■ Task ■
What is needed is a word-for-word copy of the lines below from the one with "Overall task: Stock" through the one with "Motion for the", both included, with every picture left out.

##### Records #####

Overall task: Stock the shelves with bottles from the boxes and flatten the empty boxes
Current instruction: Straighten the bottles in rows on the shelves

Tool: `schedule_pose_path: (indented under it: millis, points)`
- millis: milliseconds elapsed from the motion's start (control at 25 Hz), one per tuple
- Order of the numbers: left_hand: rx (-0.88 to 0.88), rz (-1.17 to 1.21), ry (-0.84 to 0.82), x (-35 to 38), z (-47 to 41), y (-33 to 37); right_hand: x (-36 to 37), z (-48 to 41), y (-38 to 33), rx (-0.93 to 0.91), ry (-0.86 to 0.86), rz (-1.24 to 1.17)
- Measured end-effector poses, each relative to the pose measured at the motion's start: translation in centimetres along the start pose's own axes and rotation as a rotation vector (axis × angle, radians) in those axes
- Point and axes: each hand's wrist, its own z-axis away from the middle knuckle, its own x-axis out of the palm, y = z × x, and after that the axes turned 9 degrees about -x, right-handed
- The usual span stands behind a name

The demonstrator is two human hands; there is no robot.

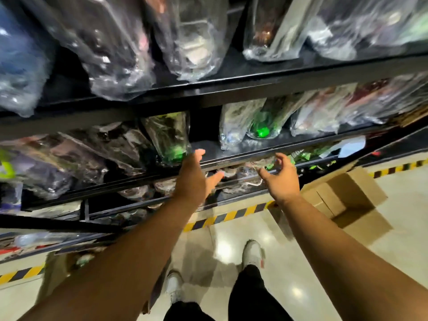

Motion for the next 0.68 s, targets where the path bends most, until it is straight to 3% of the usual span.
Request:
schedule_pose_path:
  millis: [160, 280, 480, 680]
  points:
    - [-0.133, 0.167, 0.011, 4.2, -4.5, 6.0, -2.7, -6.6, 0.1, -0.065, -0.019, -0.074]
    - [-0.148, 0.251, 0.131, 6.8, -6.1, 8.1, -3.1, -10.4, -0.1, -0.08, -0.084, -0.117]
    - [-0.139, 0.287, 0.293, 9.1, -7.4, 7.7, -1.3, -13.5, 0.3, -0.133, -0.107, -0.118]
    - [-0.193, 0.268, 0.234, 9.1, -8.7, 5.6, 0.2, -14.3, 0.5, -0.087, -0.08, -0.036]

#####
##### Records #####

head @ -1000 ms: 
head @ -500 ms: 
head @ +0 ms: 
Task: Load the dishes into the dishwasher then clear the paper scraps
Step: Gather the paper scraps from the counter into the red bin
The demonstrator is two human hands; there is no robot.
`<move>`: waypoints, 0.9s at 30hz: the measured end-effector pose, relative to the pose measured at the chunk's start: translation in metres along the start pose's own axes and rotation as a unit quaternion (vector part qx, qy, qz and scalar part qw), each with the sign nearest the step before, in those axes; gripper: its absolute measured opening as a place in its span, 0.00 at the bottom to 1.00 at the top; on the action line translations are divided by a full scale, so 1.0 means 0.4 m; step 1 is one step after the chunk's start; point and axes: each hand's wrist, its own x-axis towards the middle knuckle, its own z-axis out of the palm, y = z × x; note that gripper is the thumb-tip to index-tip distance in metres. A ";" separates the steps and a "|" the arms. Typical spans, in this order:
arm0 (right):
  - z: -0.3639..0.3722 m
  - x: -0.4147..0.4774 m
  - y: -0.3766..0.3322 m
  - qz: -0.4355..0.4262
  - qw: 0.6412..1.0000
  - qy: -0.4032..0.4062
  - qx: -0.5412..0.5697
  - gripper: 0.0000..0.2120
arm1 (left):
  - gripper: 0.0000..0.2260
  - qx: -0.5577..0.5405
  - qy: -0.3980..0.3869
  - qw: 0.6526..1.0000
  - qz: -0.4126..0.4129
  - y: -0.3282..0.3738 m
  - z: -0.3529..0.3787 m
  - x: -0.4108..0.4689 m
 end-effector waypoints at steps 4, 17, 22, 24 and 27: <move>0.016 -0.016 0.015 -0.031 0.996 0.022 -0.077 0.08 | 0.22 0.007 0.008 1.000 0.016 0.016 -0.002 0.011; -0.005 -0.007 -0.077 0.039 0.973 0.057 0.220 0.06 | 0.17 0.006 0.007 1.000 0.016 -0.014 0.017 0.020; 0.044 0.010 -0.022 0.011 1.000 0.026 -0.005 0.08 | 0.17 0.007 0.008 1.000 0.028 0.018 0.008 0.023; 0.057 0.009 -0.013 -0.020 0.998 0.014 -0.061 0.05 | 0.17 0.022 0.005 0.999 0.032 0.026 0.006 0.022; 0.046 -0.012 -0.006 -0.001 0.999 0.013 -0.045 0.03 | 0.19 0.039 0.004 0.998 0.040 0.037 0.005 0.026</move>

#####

■ Task output ■
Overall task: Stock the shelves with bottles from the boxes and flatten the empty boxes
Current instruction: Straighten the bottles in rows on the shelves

Tool: `schedule_pose_path: (indented under it: millis, points)`
- millis: milliseconds elapsed from the motion's start (control at 25 Hz), one per tuple
- Order of the numbers: left_hand: rx (-0.88 to 0.88), rz (-1.17 to 1.21), ry (-0.84 to 0.82), x (-35 to 38), z (-47 to 41), y (-33 to 37); right_hand: x (-36 to 37), z (-48 to 41), y (-38 to 33), rx (-0.93 to 0.91), ry (-0.86 to 0.86), rz (-1.24 to 1.17)
- Measured end-effector poses, each relative to the pose measured at the motion's start: translation in centimetres along the start pose's own axes and rotation as a rotation vector (axis × angle, radians) in those axes
- Point and axes: each hand's wrist, its own z-axis away from the middle knuckle, its own x-axis out of the palm, y = z × x, and after that the axes turned 9 degrees about -x, right-handed
- The usual span stands behind a name

The demonstrator is two human hands; there is no robot.


Motion for the next 0.68 s, targets where the path bends most, until it is straight to 3% of the usual span.

That completes the response to the exercise.